- PROBLEM STATEMENT: The lines from the start of the records below through the line containing "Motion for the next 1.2" are to be copied exactly, both ends included, with nothing added.

- INPUT:
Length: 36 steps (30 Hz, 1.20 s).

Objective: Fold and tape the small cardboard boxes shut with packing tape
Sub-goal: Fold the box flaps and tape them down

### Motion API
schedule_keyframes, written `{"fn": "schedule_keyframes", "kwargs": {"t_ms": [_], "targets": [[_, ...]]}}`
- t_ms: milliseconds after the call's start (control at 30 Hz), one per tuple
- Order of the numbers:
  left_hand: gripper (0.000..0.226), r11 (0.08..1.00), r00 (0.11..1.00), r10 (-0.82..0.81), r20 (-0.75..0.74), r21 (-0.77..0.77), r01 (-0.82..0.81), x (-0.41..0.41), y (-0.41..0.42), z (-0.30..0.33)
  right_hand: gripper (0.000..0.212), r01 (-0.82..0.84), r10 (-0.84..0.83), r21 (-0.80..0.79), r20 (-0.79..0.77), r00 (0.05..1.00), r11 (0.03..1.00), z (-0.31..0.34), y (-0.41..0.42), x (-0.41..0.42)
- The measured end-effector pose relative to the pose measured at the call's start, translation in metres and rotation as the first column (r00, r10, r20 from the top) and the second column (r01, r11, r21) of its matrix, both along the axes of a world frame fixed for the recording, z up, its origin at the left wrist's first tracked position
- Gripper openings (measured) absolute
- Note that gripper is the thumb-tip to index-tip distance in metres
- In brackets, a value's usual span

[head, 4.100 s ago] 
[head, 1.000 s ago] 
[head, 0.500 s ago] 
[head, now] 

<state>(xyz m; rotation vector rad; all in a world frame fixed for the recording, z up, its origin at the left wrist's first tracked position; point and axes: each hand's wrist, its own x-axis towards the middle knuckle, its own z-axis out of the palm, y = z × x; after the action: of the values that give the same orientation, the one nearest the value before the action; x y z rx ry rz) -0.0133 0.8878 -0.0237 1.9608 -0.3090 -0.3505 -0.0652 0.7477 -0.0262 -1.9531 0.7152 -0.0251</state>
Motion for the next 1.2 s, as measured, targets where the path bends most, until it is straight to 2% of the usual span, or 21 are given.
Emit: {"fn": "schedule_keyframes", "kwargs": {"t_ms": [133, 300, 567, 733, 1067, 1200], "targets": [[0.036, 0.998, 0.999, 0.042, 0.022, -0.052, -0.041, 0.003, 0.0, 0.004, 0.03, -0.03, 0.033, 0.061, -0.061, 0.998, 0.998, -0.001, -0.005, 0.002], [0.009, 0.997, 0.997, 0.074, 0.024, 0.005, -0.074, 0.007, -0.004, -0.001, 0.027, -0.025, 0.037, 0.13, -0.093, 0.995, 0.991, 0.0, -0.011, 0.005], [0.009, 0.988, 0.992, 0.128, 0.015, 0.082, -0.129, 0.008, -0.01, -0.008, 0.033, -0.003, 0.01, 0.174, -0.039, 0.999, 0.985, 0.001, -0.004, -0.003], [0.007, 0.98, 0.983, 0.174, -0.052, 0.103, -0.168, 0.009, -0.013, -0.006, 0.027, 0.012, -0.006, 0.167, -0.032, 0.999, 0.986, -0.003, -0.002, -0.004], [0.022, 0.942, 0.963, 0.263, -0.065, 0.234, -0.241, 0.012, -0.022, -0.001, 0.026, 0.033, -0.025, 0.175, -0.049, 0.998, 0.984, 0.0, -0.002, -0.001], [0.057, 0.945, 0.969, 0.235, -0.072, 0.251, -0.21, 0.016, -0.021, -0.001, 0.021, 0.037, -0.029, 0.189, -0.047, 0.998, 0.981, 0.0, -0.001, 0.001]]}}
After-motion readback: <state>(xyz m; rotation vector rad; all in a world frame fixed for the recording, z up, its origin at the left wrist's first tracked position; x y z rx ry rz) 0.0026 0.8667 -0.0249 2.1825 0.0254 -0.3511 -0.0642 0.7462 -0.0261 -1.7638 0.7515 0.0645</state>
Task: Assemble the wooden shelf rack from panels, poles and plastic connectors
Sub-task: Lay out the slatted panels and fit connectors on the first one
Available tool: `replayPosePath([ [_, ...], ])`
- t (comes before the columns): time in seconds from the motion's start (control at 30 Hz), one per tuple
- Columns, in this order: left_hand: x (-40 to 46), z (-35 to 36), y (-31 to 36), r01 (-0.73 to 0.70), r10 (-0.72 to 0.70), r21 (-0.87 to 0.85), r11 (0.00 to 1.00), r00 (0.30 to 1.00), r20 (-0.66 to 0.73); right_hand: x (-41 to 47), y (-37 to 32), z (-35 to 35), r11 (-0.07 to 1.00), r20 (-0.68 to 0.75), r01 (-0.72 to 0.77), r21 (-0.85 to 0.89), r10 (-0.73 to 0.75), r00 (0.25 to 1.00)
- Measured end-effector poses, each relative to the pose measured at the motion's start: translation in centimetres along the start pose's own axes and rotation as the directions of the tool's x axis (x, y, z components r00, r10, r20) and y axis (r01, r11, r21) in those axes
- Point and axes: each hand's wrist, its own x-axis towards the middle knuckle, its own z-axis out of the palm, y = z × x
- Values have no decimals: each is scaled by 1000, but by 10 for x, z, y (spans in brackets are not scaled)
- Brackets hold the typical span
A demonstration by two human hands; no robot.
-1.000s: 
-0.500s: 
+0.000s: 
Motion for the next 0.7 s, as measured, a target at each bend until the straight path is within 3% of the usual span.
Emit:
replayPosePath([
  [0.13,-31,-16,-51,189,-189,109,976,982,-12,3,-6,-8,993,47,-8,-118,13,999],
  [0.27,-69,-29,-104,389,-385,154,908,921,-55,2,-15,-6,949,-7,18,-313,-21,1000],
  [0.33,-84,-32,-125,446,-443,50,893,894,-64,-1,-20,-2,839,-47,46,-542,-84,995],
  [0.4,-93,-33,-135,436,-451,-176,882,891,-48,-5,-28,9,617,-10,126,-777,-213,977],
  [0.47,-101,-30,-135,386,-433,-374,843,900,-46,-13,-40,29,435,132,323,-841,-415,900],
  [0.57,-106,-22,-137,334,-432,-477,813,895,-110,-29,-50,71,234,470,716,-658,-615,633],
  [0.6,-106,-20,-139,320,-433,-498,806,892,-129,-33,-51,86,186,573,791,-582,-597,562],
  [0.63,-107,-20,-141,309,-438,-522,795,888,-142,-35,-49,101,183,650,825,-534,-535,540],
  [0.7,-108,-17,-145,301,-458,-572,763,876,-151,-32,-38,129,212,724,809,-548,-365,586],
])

- EXPECTED ANSWER:
Length: 36 steps (30 Hz, 1.20 s).

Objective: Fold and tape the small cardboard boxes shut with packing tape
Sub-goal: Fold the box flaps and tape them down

### Motion API
schedule_keyframes, written `{"fn": "schedule_keyframes", "kwargs": {"t_ms": [_], "targets": [[_, ...]]}}`
- t_ms: milliseconds after the call's start (control at 30 Hz), one per tuple
- Order of the numbers:
  left_hand: gripper (0.000..0.226), r11 (0.08..1.00), r00 (0.11..1.00), r10 (-0.82..0.81), r20 (-0.75..0.74), r21 (-0.77..0.77), r01 (-0.82..0.81), x (-0.41..0.41), y (-0.41..0.42), z (-0.30..0.33)
  right_hand: gripper (0.000..0.212), r01 (-0.82..0.84), r10 (-0.84..0.83), r21 (-0.80..0.79), r20 (-0.79..0.77), r00 (0.05..1.00), r11 (0.03..1.00), z (-0.31..0.34), y (-0.41..0.42), x (-0.41..0.42)
- The measured end-effector pose relative to the pose measured at the call's start, translation in metres and rotation as the first column (r00, r10, r20 from the top) and the second column (r01, r11, r21) of its matrix, both along the axes of a world frame fixed for the recording, z up, its origin at the left wrist's first tracked position
- Gripper openings (measured) absolute
- Note that gripper is the thumb-tip to index-tip distance in metres
- In brackets, a value's usual span

[head, 4.100 s ago] 
[head, 1.000 s ago] 
[head, 0.500 s ago] 
[head, now] 

<state>(xyz m; rotation vector rad; all in a world frame fixed for the recording, z up, its origin at the left wrist's first tracked position; point and axes: each hand's wrist, its own x-axis towards the middle knuckle, its own z-axis out of the palm, y = z × x; after the action: of the values that give the same orientation, the one nearest the value before the action; x y z rx ry rz) -0.0133 0.8878 -0.0237 1.9608 -0.3090 -0.3505 -0.0652 0.7477 -0.0262 -1.9531 0.7152 -0.0251</state>
Motion for the next 1.2 s, as measured, targets where the path bends most, until it is straight to 2% of the usual span, or 21 are given.

Nothing remains to add to the output.